Brief:
The output should be every line below that includes the word "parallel".

Material for the task:

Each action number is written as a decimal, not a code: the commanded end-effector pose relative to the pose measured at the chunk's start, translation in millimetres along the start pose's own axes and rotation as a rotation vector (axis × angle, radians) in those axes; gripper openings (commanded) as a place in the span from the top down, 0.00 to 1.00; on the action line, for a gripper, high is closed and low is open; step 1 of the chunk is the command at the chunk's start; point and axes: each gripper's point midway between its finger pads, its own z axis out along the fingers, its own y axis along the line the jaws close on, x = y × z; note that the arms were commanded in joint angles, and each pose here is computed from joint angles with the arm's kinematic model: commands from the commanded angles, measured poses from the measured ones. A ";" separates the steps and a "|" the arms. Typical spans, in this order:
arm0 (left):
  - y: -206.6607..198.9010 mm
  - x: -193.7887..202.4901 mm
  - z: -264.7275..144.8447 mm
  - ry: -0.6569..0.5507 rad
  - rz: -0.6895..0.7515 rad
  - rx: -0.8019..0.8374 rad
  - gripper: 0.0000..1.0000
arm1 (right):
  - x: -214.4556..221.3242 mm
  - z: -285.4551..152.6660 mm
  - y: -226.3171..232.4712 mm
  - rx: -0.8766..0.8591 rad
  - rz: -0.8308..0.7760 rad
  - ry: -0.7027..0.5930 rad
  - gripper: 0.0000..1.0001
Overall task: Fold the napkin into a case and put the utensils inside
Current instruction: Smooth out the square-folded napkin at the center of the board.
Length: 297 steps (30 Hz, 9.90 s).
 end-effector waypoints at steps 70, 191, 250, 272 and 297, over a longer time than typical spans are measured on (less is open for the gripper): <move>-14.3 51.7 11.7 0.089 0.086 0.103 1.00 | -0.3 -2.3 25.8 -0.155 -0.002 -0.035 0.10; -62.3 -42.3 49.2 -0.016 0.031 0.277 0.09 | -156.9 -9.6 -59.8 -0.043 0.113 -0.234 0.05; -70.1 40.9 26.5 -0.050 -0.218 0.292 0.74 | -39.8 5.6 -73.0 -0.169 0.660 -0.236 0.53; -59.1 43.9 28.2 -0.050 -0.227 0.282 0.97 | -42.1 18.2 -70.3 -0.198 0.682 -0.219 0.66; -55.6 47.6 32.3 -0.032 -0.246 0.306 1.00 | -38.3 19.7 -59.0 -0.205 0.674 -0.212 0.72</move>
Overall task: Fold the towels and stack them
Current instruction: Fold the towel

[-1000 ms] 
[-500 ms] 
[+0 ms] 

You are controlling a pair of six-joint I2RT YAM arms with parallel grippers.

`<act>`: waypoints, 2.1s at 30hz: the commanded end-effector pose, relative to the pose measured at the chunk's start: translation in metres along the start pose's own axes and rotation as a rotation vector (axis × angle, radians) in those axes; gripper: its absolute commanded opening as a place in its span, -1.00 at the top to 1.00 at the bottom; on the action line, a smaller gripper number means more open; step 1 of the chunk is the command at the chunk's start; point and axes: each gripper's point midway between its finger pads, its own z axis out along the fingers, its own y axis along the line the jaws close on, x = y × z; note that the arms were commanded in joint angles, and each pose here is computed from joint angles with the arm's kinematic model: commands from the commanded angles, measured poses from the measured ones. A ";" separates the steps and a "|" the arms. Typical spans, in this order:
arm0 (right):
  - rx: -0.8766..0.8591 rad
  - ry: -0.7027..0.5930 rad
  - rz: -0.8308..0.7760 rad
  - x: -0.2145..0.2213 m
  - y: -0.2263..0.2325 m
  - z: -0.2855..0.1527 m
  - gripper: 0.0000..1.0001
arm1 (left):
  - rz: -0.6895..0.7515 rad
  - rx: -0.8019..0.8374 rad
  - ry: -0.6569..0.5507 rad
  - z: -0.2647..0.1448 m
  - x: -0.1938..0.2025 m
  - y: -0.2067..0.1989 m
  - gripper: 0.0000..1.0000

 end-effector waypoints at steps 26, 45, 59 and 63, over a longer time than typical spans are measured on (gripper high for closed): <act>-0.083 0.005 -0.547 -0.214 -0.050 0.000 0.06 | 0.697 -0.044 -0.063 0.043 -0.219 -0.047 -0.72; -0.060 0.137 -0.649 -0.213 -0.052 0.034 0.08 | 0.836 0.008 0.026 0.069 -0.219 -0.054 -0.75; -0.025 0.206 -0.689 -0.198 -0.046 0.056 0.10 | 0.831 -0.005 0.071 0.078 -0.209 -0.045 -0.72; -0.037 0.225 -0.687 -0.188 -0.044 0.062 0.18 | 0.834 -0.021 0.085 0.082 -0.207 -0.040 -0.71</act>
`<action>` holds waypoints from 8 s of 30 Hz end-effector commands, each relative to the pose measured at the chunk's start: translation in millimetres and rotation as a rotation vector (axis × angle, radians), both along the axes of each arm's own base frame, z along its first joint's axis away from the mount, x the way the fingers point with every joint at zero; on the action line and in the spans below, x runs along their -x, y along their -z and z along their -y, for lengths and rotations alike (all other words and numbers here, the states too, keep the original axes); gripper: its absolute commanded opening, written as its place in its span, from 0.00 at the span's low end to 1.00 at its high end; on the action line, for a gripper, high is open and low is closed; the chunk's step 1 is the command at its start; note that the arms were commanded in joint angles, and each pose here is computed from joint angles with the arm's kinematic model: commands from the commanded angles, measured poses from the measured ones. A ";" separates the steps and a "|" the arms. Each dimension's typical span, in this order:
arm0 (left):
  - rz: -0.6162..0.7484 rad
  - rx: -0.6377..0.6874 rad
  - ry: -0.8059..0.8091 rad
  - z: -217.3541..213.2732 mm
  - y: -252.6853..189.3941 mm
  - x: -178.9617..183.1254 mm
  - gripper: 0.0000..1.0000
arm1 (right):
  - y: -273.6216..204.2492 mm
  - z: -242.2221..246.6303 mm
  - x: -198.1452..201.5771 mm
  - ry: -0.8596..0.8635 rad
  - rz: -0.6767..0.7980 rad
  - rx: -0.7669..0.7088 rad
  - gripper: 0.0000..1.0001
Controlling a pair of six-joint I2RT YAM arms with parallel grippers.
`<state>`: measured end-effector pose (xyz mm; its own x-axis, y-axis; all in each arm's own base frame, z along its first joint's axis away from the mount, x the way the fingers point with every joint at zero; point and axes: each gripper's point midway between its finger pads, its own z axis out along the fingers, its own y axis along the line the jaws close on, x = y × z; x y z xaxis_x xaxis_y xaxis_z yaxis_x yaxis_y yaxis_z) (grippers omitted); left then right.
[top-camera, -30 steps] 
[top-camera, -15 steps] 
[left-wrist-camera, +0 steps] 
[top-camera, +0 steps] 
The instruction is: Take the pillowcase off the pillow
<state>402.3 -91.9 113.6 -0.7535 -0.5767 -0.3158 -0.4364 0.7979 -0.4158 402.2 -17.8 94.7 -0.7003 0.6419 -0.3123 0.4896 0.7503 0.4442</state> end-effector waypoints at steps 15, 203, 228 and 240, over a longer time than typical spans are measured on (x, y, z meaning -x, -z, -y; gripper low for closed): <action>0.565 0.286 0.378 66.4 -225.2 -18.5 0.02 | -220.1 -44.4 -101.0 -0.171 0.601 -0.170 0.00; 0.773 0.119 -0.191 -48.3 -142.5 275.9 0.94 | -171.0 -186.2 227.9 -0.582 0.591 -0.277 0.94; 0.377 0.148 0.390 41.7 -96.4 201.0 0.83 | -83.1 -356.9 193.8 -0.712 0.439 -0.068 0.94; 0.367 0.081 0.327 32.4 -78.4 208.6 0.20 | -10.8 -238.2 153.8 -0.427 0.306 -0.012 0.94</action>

Result of this exercise:
You are controlling a pair of six-joint I2RT YAM arms with parallel grippers.
Controlling a pair of six-joint I2RT YAM arms with parallel grippers.

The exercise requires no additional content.